Despite the "rosy scenario" of the Department of Energy's "viability assessment," it would be difficult to find anyone today willing to wager that Yucca Mountain will ever be licensed. Despite the Department of Energy's best efforts to explain them all away, scientific data continue to build and cast doubt on the ability of the Department to ever demonstrate that the site can safely contain high level waste.
The geology underground has proven difficult to model; recent data at the adjoining NTS have demonstrated far faster migration of plutonium underground than DOE scientists have predicted.
The important question of water seepage through the site remains open; higher than expected levels of Chlorine 36 at the repository level can only be explained by water penetration from the surface in the last few decades.
Volcanic activity in the area appears to have been far more recent than previously estimated.Seismic activity --- a particularly important issue in relation to interim storage --- continues to be very active. Yucca Mountain, and the NTS, lie within the second most active seismic area in the continental United States. Well over 600 earthquakes registering over 3.0 on the Richter scale have been recorded in the area in the past twenty years --- including six last month, two of which registered over 4.5.
The area around Yucca Mountain and NTS is a constantly shifting, very active geological formation --- hardly a suitable site for an underground repository, and even less suitable for an above ground "interim storage" facility.
The cost of the repository --- without even including any new interim storage --- has gone through the roof, and will outstrip the current projected revenue of the Nuclear Waste Fund by tens of billions of dollars. The DOE's current estimate of the cost to complete the repository --- which does not include interim storage --- is a staggering $36.6 billion.

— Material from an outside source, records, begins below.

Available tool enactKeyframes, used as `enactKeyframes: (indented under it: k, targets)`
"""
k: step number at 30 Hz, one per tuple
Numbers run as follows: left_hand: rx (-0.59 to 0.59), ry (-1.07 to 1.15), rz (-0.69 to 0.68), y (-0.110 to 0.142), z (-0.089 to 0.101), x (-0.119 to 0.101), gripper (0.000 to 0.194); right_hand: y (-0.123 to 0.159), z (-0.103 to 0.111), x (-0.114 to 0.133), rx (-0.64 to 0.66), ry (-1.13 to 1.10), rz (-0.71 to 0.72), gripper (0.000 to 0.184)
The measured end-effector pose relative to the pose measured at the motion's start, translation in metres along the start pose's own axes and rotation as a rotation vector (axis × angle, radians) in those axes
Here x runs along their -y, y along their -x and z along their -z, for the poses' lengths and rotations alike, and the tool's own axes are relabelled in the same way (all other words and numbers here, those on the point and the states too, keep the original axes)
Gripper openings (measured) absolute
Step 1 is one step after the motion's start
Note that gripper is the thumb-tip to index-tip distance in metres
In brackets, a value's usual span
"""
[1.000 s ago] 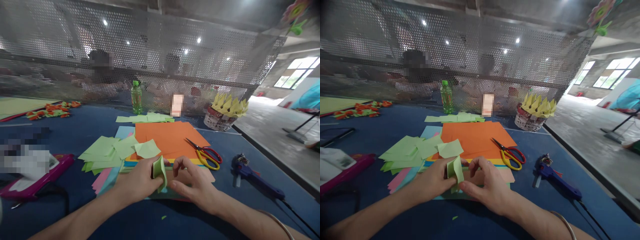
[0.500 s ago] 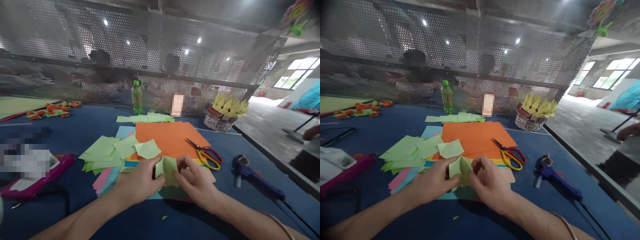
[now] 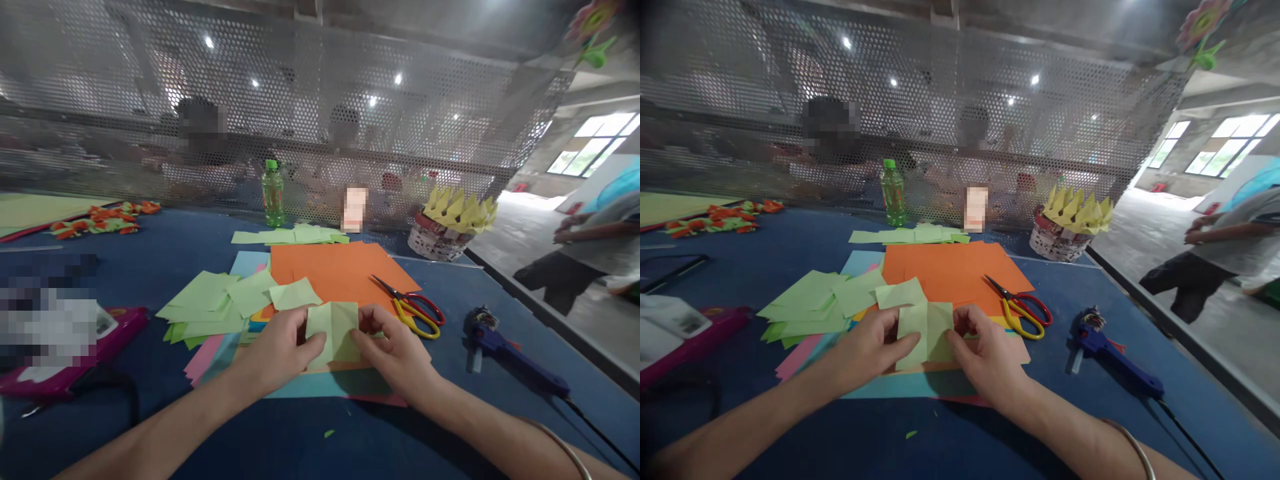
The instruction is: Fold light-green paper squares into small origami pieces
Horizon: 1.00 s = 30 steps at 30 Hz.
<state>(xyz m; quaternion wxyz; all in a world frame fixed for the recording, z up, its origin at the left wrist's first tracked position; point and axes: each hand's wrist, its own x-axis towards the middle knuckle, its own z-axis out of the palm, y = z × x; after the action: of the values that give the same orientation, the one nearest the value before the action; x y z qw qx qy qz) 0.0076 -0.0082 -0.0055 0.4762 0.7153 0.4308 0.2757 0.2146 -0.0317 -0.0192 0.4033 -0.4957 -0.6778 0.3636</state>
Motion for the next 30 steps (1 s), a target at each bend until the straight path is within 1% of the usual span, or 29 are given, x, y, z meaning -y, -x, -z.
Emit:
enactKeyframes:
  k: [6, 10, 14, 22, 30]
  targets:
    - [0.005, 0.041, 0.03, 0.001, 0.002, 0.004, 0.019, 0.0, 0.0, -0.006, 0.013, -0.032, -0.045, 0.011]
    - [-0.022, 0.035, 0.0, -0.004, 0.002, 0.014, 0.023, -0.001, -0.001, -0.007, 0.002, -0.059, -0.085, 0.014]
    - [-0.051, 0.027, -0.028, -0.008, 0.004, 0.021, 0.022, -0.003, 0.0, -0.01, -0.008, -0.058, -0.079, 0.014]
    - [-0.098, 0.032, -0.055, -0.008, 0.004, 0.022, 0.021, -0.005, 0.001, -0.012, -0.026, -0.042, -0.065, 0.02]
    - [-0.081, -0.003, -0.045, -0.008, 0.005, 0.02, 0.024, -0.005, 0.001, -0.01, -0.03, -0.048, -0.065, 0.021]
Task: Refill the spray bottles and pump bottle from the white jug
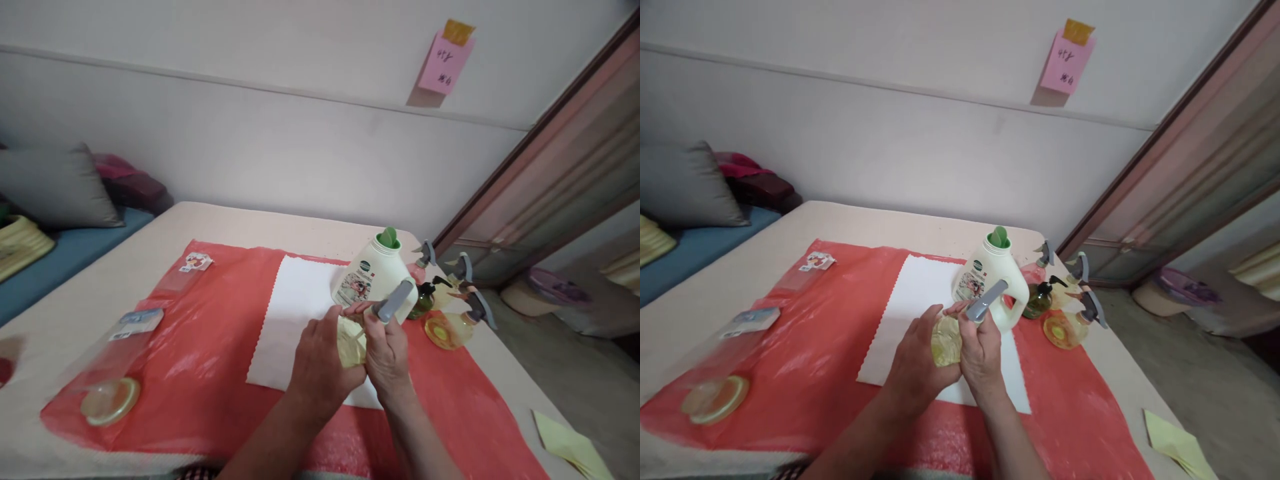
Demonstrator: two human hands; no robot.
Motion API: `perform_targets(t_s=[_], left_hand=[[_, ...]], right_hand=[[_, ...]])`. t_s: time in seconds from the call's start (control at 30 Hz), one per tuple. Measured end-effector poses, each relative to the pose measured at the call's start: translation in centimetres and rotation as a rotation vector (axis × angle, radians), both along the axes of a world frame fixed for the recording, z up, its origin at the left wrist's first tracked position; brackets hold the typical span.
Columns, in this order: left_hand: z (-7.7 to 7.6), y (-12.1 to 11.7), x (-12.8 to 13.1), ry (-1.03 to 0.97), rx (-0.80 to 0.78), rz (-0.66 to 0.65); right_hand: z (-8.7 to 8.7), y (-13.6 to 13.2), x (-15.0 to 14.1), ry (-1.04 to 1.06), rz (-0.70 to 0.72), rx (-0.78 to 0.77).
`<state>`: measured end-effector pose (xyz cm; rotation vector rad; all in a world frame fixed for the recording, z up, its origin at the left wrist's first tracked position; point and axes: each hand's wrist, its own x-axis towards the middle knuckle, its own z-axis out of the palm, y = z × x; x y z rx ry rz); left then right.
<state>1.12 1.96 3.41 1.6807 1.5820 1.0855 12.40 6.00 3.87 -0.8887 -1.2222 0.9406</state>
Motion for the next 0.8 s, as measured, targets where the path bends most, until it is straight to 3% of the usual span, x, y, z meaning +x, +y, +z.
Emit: perform_targets(t_s=[0.13,0.23,0.3,0.4,0.47,0.53,0.63,0.8], left_hand=[[1.1,-0.4,-1.3,-0.379,-0.141,-0.200],[0.7,-0.3,-1.3,-0.689,-0.255,-0.127],[0.1,-0.2,-0.5,-0.888,-0.486,-0.102],[-0.9,-0.2,0.9,-1.169,-0.801,-0.267],[-1.1,-0.3,1.6,-1.242,-0.728,-0.263],[-1.0,-0.5,1.9,-1.200,-0.521,-0.156],[-1.1,-0.8,2.2,-1.031,-0.246,-0.053],[-2.8,-1.9,3.6,-0.716,0.029,-0.064]], right_hand=[[1.1,-0.1,1.5,0.066,-0.002,-0.047],[1.8,0.1,2.4,0.222,0.027,-0.072],[2.0,0.1,2.7,0.289,0.053,-0.085],[2.1,-0.1,2.8,0.332,0.102,-0.107],[2.1,-0.2,2.7,0.348,0.103,-0.115],[2.0,-0.3,2.6,0.357,0.074,-0.128],[1.9,-0.1,2.2,0.381,0.008,-0.148],[2.3,0.0,2.1,0.472,-0.034,-0.154]])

The legislation before the Subcommittee today faces little or no chance of enactment. It is opposed by every major environmental group. Both the Department of Energy and the Nuclear Waste Technical Review Board oppose centralized interim storage, as well as the bill's necessary diversion of resources away from characterization of Yucca Mountain. The President will veto the bill, and we will have the votes in the Senate to sustain the President's Veto.
I urge the Subcommittee to reject this misguided legislation.